The purpose of this article is to unpack the basic building blocks of what constitutes a NAV Loan to make sure that market participants have a basic understanding of what is in a NAV Loan and their key negotiated issues. As noted in prior articles, and as discussed in various panels at Fund Finance industry events, what constitutes a NAV financing transaction often means different things to different people. A fairly broad description that we have used previously is that a NAV financing transaction ("a NAV Loan") is primarily a loan to a private equity ("PE") fund where the value of the investment assets of the PE fund provide support for the borrower’s loan obligations. While even this broad description doesn’t capture everything that bankers and lawyers in the industry think of when they hear NAV Loan, it’s sufficiently broad for purposes of this article.

Investment Assets of the PE Fund

The use of NAV Loans has been steadily increasing in the past few years, and a closer look at the above description can provide some insight as to the reasons for this (as well as some of the challenges posed by this product). First, let’s look at “the investment assets of the PE fund” – unlike a subscription facility, where typically 100% of the PE fund’s capital commitments are pledged, NAV Loans are often underwritten against a PE Fund’s entire portfolio, but often just on a sub-set of its investments (if there are, e.g., restrictions on pledges, other debt or some other reason the PE Fund is not able to pledge its entire portfolio of investments). And while some lenders prefer to lend against certain types of PE fund investments (both from a primary versus secondary perspective but also with respect to investment strategy/industry), many lenders are industry-agnostic, relying instead on haircuts, concentration limits, eligibility criteria and exclusion events, among others, to provide a borrowing base that they are comfortable lending against. Indeed, it is this versatility and flexibility of NAV Loans that makes the product so attractive to both borrowers and lenders and that has led the industry to find more and different ways to use the product, especially during the recent liquidity constraints affecting capital markets. We’re also seeing innovations in the use of NAV Loans at an accelerating rate, as new lenders and lawyer practice groups make their way into the industry – I have had two wholly new use cases of NAV Loans come across my desk in just the past few weeks.

Value

Next let’s look at “value”, as this is a particularly relevant point for NAV Loans. Because the investment assets are illiquid assets with no readily ascertainable market value, the determination of value is often a heavily negotiated terms in NAV Loans. There are three valuation techniques that we generally see – reported value (from the underlying investments/PE fund investments (with respect to fund of fund and secondaries NAV Loans), value determined pursuant to the borrower’s valuation policy (which would be provided up-front for review by the lenders, and which would be restricted from revision by negative covenants) and third-party valuation. The use and interplay between these valuation methods is beyond the scope of this article, but it should be noted that this point becomes a particular focus during large market disruption events (a good example of this is the COVID crisis, which saw a pull-back in new financing activity until post-COVID valuations were generally available in the industry). Another aspect of value are reductions to and/or exclusions from the borrowing base.

  • Reductions to Value: Reductions to the value are typically done on a portfolio basis and include provisions such as haircuts/concentration limits based on strategy/location diversification of underlying investments, exposure to single investments or sponsors (or the top x number of investments), minimum number of investments and similar tests, and it is typical that only the portion of the portfolio of investments in excess of the concentration limits is excluded from the borrowing base.
  • Exclusions from Value: Exclusions from value generally take two forms – eligibility criteria (so the failure to meet this criteria would result in exclusion from the borrowing base) and exclusion events (which could cause an otherwise eligible investment to be excluded from the borrowing base). Eligibility criteria tend to be structural – some examples include the manner in which the investment is held (e.g., that it is subject to the collateral package), the absence of liens and/or debt, minimum size requirements, etc. Exclusions from value tend to be more event-driven – some examples include bankruptcy at the investment, default by the borrower in its obligations owing to the investment, failure to report, etc. We will also sometimes see performance-related exclusion events.

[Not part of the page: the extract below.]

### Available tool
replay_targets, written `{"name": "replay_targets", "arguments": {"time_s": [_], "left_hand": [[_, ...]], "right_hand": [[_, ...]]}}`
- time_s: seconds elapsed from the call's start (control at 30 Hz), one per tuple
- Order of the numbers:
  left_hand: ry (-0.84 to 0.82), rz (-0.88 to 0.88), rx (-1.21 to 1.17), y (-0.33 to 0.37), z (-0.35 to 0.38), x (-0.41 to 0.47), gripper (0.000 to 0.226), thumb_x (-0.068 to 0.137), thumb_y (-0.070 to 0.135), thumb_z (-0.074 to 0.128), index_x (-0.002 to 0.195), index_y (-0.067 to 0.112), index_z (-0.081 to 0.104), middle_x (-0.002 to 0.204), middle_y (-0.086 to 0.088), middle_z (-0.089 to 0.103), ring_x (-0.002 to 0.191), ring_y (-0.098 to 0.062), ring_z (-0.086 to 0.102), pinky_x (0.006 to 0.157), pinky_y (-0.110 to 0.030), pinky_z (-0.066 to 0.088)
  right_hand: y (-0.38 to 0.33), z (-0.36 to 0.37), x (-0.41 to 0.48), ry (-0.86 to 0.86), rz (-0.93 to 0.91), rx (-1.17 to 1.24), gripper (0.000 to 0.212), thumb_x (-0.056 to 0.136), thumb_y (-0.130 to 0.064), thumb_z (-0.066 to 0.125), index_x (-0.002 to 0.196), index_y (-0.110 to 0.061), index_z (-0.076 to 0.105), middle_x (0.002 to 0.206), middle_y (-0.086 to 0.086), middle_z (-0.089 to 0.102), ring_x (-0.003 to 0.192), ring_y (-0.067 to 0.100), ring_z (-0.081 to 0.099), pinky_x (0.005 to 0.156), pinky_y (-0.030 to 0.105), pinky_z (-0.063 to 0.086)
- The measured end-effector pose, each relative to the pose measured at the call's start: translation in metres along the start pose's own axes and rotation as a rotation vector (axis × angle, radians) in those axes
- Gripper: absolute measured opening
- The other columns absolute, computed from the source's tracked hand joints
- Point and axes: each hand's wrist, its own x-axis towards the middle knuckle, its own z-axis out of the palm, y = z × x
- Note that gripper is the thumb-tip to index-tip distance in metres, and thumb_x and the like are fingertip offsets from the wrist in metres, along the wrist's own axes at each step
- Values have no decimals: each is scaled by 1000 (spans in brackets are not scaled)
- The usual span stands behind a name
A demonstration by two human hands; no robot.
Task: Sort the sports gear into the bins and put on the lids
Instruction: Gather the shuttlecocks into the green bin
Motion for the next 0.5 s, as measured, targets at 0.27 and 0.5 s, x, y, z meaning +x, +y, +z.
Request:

These reduction to value and exclusions from value can vary substantially from deal to deal based on the nature of the portfolio of investments – this is not meant to be an all-inclusive list or a minimum-required list. And to the extent there are multiple level of entities between the borrower and the underlying assets (e.g., if they are held in an SPV or holding vehicle), these exclusions will often apply at those levels as well. It should be noted, however, that we’ve been seeing an increased level of syndication and/or lender joinder activity in this space, and these provisions are a focus of joining lenders to the extent they deviate from their expectations and/or their underwriting criteria.

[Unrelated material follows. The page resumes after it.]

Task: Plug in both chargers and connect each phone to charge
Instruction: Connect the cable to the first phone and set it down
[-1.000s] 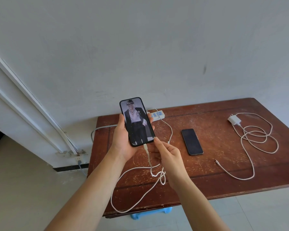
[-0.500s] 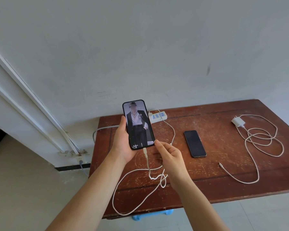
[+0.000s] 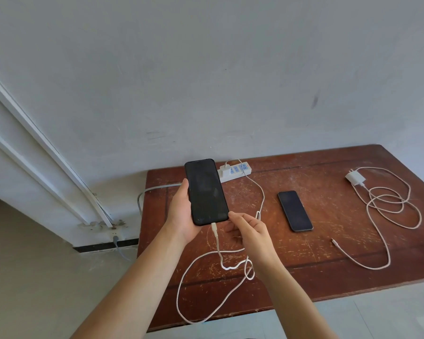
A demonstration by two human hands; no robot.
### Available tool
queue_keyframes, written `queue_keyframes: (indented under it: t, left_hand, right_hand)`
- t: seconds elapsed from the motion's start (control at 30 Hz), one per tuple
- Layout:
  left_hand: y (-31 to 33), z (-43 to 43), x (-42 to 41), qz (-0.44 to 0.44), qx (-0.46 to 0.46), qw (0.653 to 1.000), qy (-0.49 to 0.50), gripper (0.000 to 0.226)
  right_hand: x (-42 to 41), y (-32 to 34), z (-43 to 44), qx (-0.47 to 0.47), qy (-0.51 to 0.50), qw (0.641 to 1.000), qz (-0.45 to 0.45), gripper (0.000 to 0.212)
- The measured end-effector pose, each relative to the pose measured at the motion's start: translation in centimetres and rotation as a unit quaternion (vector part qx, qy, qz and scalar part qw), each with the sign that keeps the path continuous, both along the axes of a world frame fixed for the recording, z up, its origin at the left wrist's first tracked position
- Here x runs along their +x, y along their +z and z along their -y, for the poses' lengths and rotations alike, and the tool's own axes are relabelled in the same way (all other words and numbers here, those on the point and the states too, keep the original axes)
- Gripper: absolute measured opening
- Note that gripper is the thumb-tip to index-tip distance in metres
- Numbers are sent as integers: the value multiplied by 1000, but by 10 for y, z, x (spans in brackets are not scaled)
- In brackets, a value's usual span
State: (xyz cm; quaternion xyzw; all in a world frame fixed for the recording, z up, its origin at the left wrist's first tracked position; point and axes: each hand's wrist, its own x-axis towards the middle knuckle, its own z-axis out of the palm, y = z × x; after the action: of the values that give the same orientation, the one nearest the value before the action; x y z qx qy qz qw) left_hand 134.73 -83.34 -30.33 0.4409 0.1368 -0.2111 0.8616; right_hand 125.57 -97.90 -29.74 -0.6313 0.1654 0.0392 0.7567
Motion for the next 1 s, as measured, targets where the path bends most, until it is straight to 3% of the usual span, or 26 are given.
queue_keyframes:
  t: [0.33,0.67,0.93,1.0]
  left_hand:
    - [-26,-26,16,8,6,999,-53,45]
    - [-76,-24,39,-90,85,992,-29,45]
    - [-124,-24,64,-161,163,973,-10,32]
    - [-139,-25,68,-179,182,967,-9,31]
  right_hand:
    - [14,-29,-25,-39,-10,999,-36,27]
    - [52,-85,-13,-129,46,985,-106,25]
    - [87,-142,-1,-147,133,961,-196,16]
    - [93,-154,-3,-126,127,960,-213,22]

Provide Support for the Borrower’s Obligations

There are two primary aspects to “provide support for the borrower’s obligations” – whether there is sufficient value in the PE fund’s investments to pay back the NAV Loan and whether the collateral package is sufficient for the lenders to capture that value in a distressed scenario.

  • Sufficient Value: This is the focus of the valuation points discussed above, to make sure that the PE fund’s portfolio of illiquid assets with no readily ascertainable liquidation value would be sufficient to repay the lenders in full in a distressed scenario. The points above are meant to come up with a fair market value of the portfolio, and also to protect against over-exposure to a particular sponsor, investment strategy and geographic location, among others. An equally important aspect of this calculus is the LTV ratio for NAV Loans – in large part due to the nature of the particular investments that are being financed here, the LTV ratios for NAV Loans are much lower than subscription facilities. In addition to protecting the banks from losses in a poor selling environment, this also has the added benefit of encouraging cooperation from the borrowers in a default/repayment scenario, as the portfolio of investments should have value in excess of the NAV Loan that the borrower would be economically incentivized to retain.
  • Collateral Package: We won’t go into too much detail here, as the collateral package for NAV Loans varies a great deal from transaction to transaction, from a pledge of individual investments to a pledge of a distributions accounts where all distributions from the portfolio of investments is paid. It should be no surprise that this is an area of focus of external counsel representing the lenders and that different collateral structures can require substantial amounts of legal diligence and may also require collateral documents in various locations (depending on the country of formation of the pledged investments, SPV or holding vehicles).

Conclusion

We’ve written about this in more detail in other articles[1] (including one earlier this year[2]), but we did want to mention some of the various use cases for NAV Loans, which, along with the flexibility discussed above regarding the types of investments that can be financed by NAV Loans just goes to emphasize the versatility of this product, which supports our expectation that NAV Loans will continue to be an important financing product in the fund finance industry and that the use of NAV Loans will continue to evolve as more implementation cases present themselves.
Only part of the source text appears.